[SUPPLIED MATERIAL]

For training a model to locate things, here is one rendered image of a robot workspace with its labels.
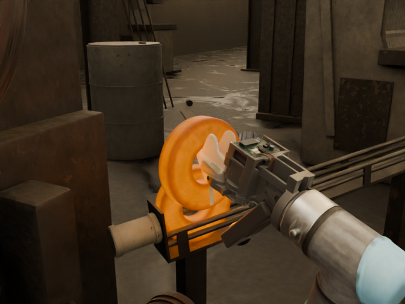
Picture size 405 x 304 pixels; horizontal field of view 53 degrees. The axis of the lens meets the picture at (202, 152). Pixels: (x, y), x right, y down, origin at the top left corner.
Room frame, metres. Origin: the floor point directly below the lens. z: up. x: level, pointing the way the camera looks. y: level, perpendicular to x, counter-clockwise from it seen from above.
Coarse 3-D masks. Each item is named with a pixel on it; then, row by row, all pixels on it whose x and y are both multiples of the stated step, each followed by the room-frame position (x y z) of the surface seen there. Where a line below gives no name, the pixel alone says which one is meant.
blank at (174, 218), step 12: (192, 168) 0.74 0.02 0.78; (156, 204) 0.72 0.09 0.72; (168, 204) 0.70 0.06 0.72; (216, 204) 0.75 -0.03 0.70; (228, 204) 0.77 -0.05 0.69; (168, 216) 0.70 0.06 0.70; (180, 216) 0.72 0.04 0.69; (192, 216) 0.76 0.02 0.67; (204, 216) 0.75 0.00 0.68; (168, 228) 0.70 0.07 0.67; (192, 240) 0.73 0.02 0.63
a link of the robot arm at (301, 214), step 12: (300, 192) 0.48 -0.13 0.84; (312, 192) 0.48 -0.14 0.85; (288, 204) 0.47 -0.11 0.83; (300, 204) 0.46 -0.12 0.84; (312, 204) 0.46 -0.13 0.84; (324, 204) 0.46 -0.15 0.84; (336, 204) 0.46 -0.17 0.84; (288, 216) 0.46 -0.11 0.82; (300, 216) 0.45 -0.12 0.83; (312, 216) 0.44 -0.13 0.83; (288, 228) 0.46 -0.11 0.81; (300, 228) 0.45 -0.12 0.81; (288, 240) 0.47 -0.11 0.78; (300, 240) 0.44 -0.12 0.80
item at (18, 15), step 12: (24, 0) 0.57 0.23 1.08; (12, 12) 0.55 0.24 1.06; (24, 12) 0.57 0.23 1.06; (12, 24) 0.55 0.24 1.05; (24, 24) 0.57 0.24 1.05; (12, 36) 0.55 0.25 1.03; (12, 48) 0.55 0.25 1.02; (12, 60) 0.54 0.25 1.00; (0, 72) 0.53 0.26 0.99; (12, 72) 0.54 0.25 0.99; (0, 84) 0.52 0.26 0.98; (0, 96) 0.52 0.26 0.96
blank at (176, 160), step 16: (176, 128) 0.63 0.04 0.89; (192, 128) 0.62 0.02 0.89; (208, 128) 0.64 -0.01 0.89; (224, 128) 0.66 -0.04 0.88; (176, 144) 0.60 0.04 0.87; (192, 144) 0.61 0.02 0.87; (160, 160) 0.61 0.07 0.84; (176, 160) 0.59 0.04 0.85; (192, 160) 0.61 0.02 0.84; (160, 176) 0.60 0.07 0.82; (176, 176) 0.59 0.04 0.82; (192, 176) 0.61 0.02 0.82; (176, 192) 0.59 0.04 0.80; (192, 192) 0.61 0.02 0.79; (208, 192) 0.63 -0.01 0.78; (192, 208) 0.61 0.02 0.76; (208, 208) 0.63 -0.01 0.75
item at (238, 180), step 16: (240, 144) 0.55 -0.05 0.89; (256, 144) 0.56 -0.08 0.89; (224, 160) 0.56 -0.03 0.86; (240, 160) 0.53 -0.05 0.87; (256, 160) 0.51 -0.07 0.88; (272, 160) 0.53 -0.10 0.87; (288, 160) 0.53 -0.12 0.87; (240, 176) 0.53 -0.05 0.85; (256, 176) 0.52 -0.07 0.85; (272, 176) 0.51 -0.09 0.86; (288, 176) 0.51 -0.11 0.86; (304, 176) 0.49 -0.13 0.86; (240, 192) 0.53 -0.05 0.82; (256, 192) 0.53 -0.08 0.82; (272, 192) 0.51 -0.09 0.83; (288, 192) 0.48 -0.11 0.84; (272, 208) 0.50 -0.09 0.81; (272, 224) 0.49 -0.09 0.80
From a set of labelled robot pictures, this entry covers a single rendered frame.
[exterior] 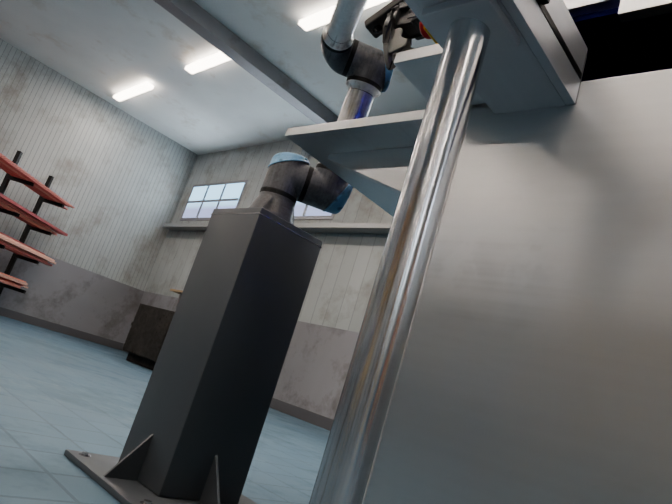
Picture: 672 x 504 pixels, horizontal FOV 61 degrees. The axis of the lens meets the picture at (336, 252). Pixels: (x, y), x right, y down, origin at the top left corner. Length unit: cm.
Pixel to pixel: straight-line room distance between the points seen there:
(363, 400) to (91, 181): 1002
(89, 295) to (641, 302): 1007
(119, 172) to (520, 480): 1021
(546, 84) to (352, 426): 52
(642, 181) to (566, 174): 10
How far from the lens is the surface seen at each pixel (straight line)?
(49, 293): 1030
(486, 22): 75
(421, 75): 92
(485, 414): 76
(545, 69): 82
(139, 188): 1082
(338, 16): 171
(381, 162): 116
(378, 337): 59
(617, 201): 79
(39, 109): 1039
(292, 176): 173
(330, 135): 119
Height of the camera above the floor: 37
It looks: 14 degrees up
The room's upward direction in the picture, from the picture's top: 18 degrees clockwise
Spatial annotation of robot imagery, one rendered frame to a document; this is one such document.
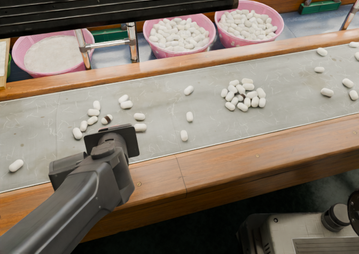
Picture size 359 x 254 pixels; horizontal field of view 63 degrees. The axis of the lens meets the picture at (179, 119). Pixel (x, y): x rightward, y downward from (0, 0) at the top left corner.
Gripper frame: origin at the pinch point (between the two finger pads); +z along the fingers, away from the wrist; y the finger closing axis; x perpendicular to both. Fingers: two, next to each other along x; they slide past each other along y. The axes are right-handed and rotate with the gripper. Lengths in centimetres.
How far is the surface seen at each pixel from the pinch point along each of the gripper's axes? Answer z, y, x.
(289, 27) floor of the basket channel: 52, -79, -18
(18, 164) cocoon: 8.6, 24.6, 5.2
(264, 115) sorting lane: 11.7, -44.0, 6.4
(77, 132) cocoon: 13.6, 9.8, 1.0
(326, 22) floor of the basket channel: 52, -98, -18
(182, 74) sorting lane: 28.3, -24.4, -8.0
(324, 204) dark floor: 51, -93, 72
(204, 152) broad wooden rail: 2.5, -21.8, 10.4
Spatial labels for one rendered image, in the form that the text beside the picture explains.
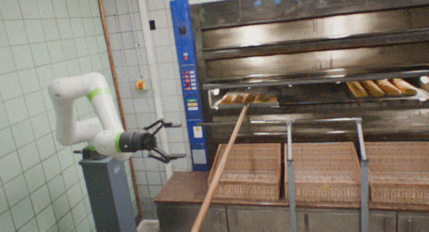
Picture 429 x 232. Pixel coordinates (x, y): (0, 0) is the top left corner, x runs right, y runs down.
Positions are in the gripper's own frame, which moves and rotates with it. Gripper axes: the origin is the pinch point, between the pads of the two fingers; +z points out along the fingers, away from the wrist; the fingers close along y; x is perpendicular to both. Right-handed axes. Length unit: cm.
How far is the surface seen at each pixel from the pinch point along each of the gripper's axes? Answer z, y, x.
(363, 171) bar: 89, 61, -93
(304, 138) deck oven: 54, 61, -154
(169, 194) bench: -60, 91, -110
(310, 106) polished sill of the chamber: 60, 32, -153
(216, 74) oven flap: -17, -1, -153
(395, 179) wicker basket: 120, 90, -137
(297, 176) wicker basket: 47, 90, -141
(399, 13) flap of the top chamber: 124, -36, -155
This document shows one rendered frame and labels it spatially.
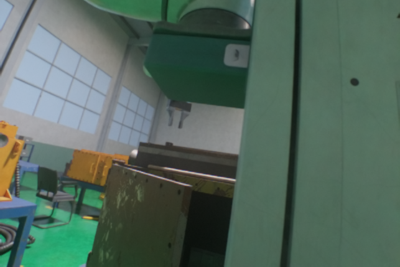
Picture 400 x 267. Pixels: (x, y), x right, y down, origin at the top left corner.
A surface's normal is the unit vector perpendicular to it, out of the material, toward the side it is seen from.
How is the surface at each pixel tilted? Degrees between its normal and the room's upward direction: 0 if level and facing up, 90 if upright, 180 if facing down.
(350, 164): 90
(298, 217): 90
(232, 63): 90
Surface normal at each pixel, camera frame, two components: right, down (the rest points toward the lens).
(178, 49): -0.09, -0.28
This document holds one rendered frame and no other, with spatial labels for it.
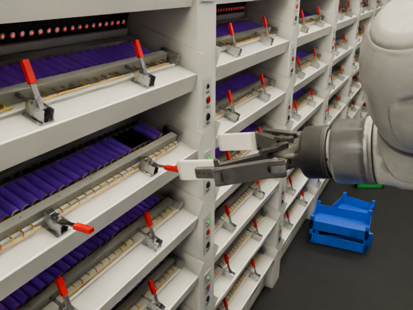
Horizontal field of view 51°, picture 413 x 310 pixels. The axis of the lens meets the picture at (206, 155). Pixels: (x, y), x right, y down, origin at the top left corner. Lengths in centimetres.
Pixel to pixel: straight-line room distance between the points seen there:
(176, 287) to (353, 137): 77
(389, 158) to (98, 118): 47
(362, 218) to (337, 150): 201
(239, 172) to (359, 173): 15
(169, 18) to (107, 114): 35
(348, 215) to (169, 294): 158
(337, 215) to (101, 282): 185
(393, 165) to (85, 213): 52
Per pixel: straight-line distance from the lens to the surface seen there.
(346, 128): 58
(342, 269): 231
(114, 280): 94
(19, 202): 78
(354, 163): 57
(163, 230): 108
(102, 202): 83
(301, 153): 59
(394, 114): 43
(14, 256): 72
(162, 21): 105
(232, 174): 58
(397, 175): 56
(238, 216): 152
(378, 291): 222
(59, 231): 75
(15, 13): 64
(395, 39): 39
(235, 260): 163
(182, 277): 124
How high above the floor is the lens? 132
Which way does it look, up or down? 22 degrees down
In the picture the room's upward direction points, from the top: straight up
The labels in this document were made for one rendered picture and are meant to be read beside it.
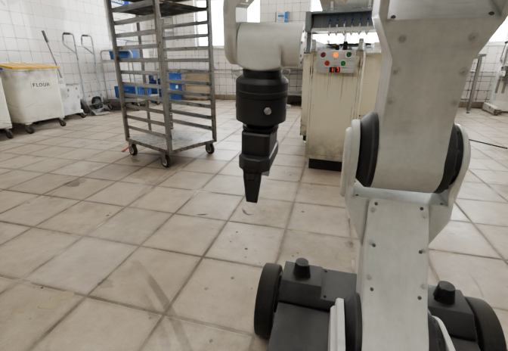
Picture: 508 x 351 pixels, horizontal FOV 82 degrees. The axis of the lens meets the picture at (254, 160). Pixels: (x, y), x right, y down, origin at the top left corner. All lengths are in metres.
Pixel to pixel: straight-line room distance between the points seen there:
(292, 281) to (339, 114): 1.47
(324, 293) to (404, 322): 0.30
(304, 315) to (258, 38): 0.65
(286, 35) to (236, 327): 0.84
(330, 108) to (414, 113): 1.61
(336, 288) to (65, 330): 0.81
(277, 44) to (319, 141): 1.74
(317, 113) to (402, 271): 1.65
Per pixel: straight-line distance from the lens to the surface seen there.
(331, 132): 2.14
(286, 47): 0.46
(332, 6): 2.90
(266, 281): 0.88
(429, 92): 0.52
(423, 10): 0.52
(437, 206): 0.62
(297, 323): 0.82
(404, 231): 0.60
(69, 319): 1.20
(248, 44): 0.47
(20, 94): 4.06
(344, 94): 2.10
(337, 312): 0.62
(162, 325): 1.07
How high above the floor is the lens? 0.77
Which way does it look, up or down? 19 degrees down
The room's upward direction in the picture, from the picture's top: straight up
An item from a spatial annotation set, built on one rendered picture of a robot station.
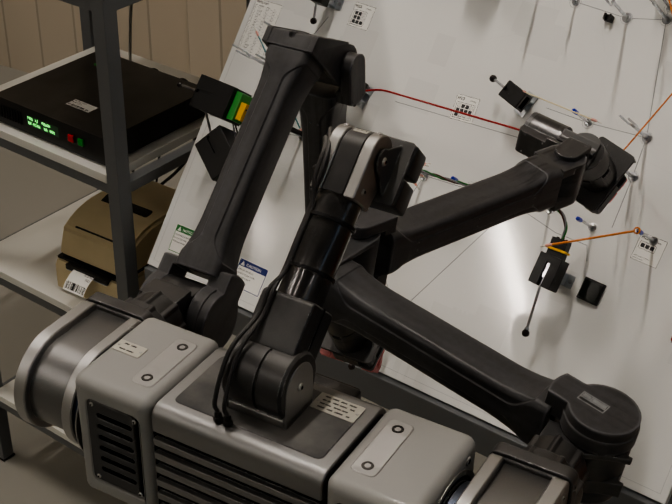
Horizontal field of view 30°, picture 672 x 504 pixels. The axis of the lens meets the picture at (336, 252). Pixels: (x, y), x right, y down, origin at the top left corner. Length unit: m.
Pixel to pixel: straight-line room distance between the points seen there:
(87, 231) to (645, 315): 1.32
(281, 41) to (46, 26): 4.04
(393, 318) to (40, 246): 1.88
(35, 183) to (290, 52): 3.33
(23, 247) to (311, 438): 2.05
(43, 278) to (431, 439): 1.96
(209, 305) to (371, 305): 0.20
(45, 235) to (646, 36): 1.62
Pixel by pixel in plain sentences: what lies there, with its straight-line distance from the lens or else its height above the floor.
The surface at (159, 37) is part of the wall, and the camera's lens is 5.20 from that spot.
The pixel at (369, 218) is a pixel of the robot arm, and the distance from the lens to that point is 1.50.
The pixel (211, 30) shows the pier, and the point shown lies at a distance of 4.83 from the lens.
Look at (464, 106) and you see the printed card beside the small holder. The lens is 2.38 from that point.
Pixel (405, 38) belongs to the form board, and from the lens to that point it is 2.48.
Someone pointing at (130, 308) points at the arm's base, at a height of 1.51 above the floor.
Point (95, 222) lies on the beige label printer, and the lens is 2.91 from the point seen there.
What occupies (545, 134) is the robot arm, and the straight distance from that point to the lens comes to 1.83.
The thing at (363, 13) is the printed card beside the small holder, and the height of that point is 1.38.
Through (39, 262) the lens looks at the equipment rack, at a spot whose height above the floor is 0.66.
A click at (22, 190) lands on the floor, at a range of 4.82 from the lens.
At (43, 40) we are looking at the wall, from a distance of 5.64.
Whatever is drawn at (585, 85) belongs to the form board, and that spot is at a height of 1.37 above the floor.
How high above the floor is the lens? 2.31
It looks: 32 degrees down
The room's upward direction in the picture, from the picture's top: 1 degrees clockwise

[/SUPPLIED MATERIAL]

*WORK INSTRUCTIONS:*
Which of the lines above include the string "printed"? Pick them out and copy them.

*RESPONSE:*
Look at (464, 106) and you see the printed card beside the small holder. The lens is 2.38 from that point.
The thing at (363, 13) is the printed card beside the small holder, and the height of that point is 1.38.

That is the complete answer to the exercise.